In this assignment, the lambda is set to 0.7, how can we find out the optimal solution. Also for lambda =0.1, the training score is 0.93, and the test score is 0.95, what does it tells about the model?
Hi, @Shirsendu_Dhar1!
The lambda value for regularization is a way to penalize large weights values in the loss function calculation so the optimizer tries to reduce them. If changing lambda values from 0.1 to 0.7 does not really affect the metrics, it means the weights of the model were well distributed in the first place. That lambda refers to how much regularization you want for the model (greater values means more regularization)
Hi @alvaroramajo ,
I understood the importance of lambda. My question is, how to find the optimal lambda and dropout value?
Hi, @Shirsendu_Dhar1.
Normally those values are empirically calculated. You can roughly guess if you need more regularization effect depending on the metrics you get with different experiments and checking your weights distribution. There’s no such thing as a mathematical equation that gives you an optimal value.
One of the main topics of Week 1 and Week 2 of this course (DLS C2) is how to tune hyperparameters.
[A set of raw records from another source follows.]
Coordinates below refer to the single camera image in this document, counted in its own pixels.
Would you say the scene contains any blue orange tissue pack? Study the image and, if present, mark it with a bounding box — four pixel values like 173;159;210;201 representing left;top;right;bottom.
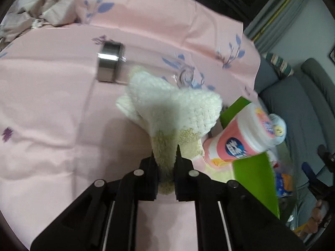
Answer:
275;172;294;198

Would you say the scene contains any beige white knitted cloth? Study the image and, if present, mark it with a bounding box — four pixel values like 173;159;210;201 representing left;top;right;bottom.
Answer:
116;66;223;195

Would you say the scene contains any red white knitted cloth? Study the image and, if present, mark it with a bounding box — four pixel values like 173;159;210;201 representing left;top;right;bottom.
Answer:
266;149;281;172

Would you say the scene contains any light blue plush toy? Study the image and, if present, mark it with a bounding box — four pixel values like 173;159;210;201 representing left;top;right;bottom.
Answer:
269;113;287;146

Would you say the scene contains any person's right hand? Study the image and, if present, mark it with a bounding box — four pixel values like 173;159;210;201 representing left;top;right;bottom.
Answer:
300;200;328;240

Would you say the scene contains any green cardboard box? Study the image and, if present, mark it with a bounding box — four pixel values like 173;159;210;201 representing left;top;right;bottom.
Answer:
220;96;280;217

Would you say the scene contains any pink gum container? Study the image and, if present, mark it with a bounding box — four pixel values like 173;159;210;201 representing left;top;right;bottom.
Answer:
203;102;275;169

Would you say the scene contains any grey sofa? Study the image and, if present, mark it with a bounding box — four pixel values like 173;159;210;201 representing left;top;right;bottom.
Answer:
254;58;334;227

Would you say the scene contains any pink printed tablecloth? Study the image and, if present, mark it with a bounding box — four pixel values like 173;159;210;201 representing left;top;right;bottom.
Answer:
1;0;260;248

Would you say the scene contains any striped cushion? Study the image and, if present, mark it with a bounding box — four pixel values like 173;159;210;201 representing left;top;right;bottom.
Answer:
262;52;294;79

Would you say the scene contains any glass bottle steel cap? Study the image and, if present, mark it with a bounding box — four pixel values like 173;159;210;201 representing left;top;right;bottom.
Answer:
97;41;195;88

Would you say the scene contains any crumpled beige fabric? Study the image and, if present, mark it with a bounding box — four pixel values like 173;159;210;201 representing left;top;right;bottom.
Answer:
1;0;78;42

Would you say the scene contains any framed wall picture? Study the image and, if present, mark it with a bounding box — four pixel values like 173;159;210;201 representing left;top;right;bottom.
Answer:
329;46;335;64
Prof Ng spent quite a bit of time on this in the lectures. There are some more complicated cases in which you’re trying to tune more than one at the same time and he explains a “grid approach”. In the case of single parameter like \lambda for L2 regularization or the “keep probability” for dropout you can simply use a range of values. In both those cases a linear range of values would probably suffice. E.g. for the keep probability try sampling a range from 0.55 to 0.95 in increments if 0.05. If you have a huge training set, you might want to do the explorations with a smaller subset for efficiency. Then see if there is a pattern in the results. If you find a couple of values that seem to give the best results, you might then want to do another finer grained linear search between the best values. Prof Ng shows us some other cases like the \beta value for exponentially weighted averages, in which case a linear spacing is not good and you need to take into account the exponential nature of the value and use a logarithmic range.
But the high level point here is that Prof Ng covers this issue in detail in the lectures. If you missed that, perhaps it’s worth another look.
2 Likes
Thanx @paulinpaloalto, I am in Week 1 actually, but thanx for the insight.